ここでは、βアミロイドとタウの機能や構造などの概要や、アルツハイマー病の研究に必要な抗体やキットをご紹介します。
目次
アルツハイマー病は、脳内に神経毒性を持つAβ斑(プラーク)の沈着が特徴的です。このプラークは、単量体のAβが自発的に集合して可溶性のオリゴマーとなり、それが集積して不溶性の線維(フィブリル)を形成することによってできます。アルツハイマー病では、可溶性オリゴマーと不溶性線維の両方が病態に関与していることが示唆されていますが、その正確な役割についてはまだ議論が続いています。ここでは、APPからAβが産生される過程と、アルツハイマー病の複雑な病態にAβの構造バリエーションが関与している可能性についてご説明します。
病原性のあるAβペプチドは、APPがβセクレターゼおよびγセクレターゼ酵素複合体に切断され、産生されます。APPの切断は、2つの異なる経路で行われます(図1)。非アミロイド形成経路は有益な神経栄養効果をもたらし、アミロイド形成経路は神経毒性を有するAβペプチドを産生します。アミロイド形成経路で産生されたAβペプチドは、ミスフォールドして凝集し、アルツハイマー病の病態の原因となる沈着物を産生する可能性があります。
図1. APPプロセッシングの非アミロイド形成経路とアミロイド形成経路。
非アミロイド形成経路
非アミロイド形成経路では、αセクレターゼによってAPPが切断され、膜に残る83アミノ酸のC末端断片(C83)と細胞外培地に放出されるN末端細胞外ドメイン(sAPPα)の2つの断片が形成されます。

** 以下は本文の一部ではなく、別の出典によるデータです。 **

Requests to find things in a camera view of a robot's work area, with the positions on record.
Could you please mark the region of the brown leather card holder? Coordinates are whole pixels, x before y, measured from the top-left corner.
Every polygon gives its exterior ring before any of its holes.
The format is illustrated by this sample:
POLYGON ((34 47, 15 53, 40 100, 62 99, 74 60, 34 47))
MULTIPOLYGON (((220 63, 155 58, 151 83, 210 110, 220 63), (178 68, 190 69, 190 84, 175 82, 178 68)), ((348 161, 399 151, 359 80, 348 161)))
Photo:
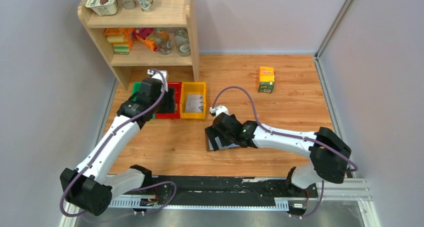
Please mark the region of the brown leather card holder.
POLYGON ((224 143, 219 135, 205 133, 205 143, 207 152, 216 152, 220 150, 229 150, 239 148, 239 145, 234 143, 224 143))

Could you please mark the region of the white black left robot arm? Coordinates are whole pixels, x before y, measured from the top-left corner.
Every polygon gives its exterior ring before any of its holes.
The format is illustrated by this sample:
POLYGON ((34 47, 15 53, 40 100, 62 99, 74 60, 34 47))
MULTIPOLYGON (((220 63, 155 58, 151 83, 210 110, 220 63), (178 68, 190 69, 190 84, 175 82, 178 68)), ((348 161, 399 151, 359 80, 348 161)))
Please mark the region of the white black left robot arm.
POLYGON ((148 194, 158 185, 153 184, 152 172, 140 165, 108 176, 117 157, 128 142, 152 119, 167 95, 168 83, 162 71, 144 79, 140 89, 119 107, 109 130, 93 151, 74 169, 65 168, 60 175, 63 195, 59 208, 66 217, 90 213, 101 215, 111 201, 127 192, 148 194), (68 202, 82 211, 69 213, 64 208, 68 202))

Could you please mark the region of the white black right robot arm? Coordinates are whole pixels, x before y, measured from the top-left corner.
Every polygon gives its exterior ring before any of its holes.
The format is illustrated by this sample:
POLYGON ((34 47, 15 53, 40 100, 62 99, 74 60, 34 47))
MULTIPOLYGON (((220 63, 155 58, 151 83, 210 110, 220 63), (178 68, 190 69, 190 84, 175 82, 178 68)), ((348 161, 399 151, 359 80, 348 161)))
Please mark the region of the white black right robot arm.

αセクレターゼ活性を持つ酵素としてADAM9、ADAM10、ADAM171の3つが同定されています。重要な点はαセクレターゼによるAPPの切断はAβドメイン内で起こるため、Aβペプチドが産生されないという点です。
特に、C83膜フラグメントは、その後γセクレターゼによって切断され、P3ペプチドと呼ばれる短いフラグメントとAPP細胞内ドメイン(AICD)が産生されます。現在のところ、P3ペプチドは病態とは無関係であると考えられています2。
アミロイド形成経路
アミロイド形成経路は、神経毒性を持つAβの産生につながります。βセクレターゼ(BACE1)が最初にAPPを切断することで、大きなN末端細胞外ドメイン(sAPPβ)が細胞外培地中に放出される一方、99アミノ酸のC末端フラグメント(C99)は膜に残ります3-5。
新たに露出されたC99のN末端は、Aβの最初のアミノ酸に相当します。この断片がγセクレターゼによってさらに38~43番残基間で切断されることにより、Aβペプチドが遊離します。γセクレターゼは、プレセニリン 1または2(PS1およびPS2)、ニカストリン、anterior pharynx defective(APH-1)、presenilin enhancer2(PEN2)からなる酵素の複合体です6-10。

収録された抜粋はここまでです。